9. The communication device according to claim 8, wherein the LTE/3G baseband processor includes:

The first routing information storage module is used to store routing information;

The first router is used to initialize the USB/SDIO interface, obtain routing information from the first routing information storage module, and initialize the Wi-Fi module;

The first synchronization module is connected to the first routing information storage module and is used to synchronize the routing information between the LTE/3G baseband processor and the APP processor, and use the synchronized routing information to update the first routing information storage module. Stored routing information.

10. The communication device according to claim 9, characterized in that, the device further includes: a DIP switch connected to the LTE/3G baseband processor, the DIP switch changes the switch state according to the working mode selected by the user.
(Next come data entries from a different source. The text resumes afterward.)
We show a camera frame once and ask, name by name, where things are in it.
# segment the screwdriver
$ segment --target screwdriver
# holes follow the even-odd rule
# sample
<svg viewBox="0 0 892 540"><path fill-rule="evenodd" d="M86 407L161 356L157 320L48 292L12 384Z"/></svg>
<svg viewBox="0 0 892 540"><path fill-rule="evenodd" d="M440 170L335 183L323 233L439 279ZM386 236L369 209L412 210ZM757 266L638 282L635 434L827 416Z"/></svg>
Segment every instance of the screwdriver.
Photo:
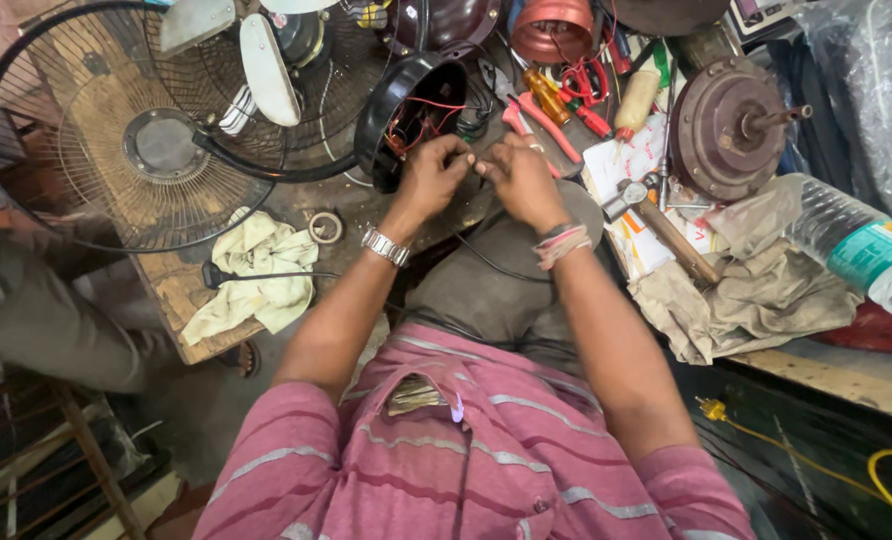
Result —
<svg viewBox="0 0 892 540"><path fill-rule="evenodd" d="M605 139L609 132L612 131L608 122L582 104L582 98L574 97L571 99L569 94L561 90L559 91L559 97L566 102L566 109L575 113L577 117L582 118L582 123L586 124L596 135Z"/></svg>
<svg viewBox="0 0 892 540"><path fill-rule="evenodd" d="M509 43L506 42L505 37L503 37L501 33L500 40L505 43L506 47L509 46ZM529 90L532 91L532 95L536 96L536 99L539 100L539 105L543 108L543 113L555 122L557 126L562 126L569 121L570 114L566 109L566 104L563 103L563 100L559 99L559 89L549 86L546 78L539 73L538 69L527 64L524 59L516 54L516 51L512 50L511 47L509 50L512 51L513 58L515 58L519 62L519 65L523 67L523 82Z"/></svg>

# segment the plastic bag
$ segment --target plastic bag
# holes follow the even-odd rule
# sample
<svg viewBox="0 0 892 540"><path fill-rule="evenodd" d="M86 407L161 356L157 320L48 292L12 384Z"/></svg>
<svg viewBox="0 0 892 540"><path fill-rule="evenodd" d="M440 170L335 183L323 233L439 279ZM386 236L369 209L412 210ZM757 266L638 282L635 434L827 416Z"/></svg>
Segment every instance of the plastic bag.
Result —
<svg viewBox="0 0 892 540"><path fill-rule="evenodd" d="M706 214L706 222L729 240L729 255L749 259L772 245L803 212L802 174L771 179L756 195Z"/></svg>
<svg viewBox="0 0 892 540"><path fill-rule="evenodd" d="M794 15L829 79L836 116L853 117L870 174L892 214L892 0L822 0Z"/></svg>

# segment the concrete floor
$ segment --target concrete floor
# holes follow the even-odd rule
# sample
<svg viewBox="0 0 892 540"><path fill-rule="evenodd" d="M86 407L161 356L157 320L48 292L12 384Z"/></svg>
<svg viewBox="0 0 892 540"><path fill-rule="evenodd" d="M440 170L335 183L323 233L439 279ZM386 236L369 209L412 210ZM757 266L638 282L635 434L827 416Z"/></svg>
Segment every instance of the concrete floor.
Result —
<svg viewBox="0 0 892 540"><path fill-rule="evenodd" d="M279 333L262 331L253 337L262 355L262 367L252 378L242 378L235 370L206 360L149 388L137 399L145 422L164 422L149 434L161 448L172 452L173 468L193 488L219 476L243 419L269 388L285 344L301 320ZM388 334L389 325L383 316L359 358L360 366L376 355Z"/></svg>

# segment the pink striped shirt
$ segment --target pink striped shirt
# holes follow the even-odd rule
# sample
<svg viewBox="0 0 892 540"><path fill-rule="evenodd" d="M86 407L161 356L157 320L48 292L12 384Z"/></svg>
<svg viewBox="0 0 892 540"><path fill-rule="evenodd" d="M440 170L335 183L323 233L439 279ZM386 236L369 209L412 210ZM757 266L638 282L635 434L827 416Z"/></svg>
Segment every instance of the pink striped shirt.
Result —
<svg viewBox="0 0 892 540"><path fill-rule="evenodd" d="M449 405L389 416L410 374ZM312 384L266 392L194 536L457 537L755 538L703 449L660 448L634 467L582 381L412 324L338 410Z"/></svg>

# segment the water bottle
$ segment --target water bottle
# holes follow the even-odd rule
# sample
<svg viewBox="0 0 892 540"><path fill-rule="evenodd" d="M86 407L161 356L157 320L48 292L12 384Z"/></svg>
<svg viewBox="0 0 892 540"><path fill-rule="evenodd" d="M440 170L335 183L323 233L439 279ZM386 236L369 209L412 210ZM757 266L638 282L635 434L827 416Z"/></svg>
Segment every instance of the water bottle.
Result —
<svg viewBox="0 0 892 540"><path fill-rule="evenodd" d="M804 253L892 313L892 219L803 176L803 213L786 236Z"/></svg>

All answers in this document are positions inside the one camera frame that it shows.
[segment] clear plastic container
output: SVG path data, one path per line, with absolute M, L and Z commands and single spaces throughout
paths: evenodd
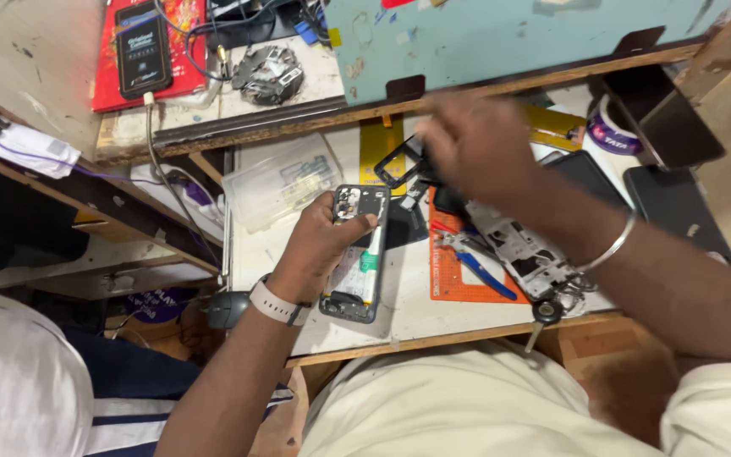
M 249 233 L 266 229 L 343 183 L 343 174 L 320 133 L 269 148 L 268 156 L 222 178 L 233 219 Z

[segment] white shirt
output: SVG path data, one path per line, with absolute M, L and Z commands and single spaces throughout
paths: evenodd
M 92 381 L 61 329 L 0 296 L 0 455 L 82 455 Z
M 300 455 L 731 455 L 731 363 L 682 379 L 660 451 L 591 419 L 558 363 L 516 351 L 478 341 L 353 360 L 312 404 Z

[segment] green label
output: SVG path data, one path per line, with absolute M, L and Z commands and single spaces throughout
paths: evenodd
M 368 251 L 363 251 L 360 255 L 360 271 L 365 273 L 369 270 L 376 270 L 378 259 L 379 255 L 372 255 Z

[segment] hand
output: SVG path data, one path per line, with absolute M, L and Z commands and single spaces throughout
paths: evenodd
M 417 135 L 442 179 L 465 197 L 506 212 L 542 179 L 512 100 L 448 95 L 431 104 L 434 114 L 418 124 Z
M 312 303 L 326 286 L 331 271 L 352 243 L 377 226 L 377 216 L 361 214 L 334 225 L 332 192 L 324 192 L 302 213 L 278 265 L 267 280 L 275 296 L 290 303 Z

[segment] white paper
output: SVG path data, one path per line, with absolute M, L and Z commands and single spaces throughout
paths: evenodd
M 61 160 L 70 164 L 75 164 L 80 157 L 80 151 L 65 142 L 20 124 L 10 124 L 7 129 L 2 130 L 0 143 L 13 151 Z M 72 167 L 69 165 L 39 157 L 13 154 L 2 147 L 0 147 L 0 158 L 55 179 L 69 176 L 72 172 Z
When the LTE/3G baseband processor detects that the switch state of the DIP switch changes, it switches the Wi-Fi module to connect to the LTE/3G baseband processor or APP processor through the switch.

11. The communication device according to claim 10, characterized in that the LTE/3G baseband processor further includes: a DIP switch detection module, used to detect whether the switch state of the DIP switch changes, and when the change occurs, trigger Switch the switch to connect the Wi-Fi module to the LTE/3G baseband processor or APP processor; or,

The communication device also includes: a DIP switch detection module, used to detect whether the switch state of the DIP switch changes. When a change occurs, the switch is triggered to switch between the Wi-Fi module and the LTE/3G base. Connected with processor or APP processor.

12. The communication device according to claim 5, characterized in that the APP processor is connected to the Wi-Fi module through a universal serial bus USB/secure digital input and output SDIO interface.

13. The communication device according to claim 12, characterized in that the APP processor includes: a second routing information storage module, used to store routing information;

The second router is used to initialize the USB/SDIO interface, obtain routing information from the second routing information storage module, and initialize the Wi-Fi module;

The second synchronization module is connected to the second routing information storage module, and is used to synchronize the routing information between the LTE/3G baseband processor and the APP processor, and use the synchronized routing information to update the second routing information storage module. Stored routing information.

14. A mobile terminal, characterized in that the mobile terminal includes the communication device according to any one of claims 5-13.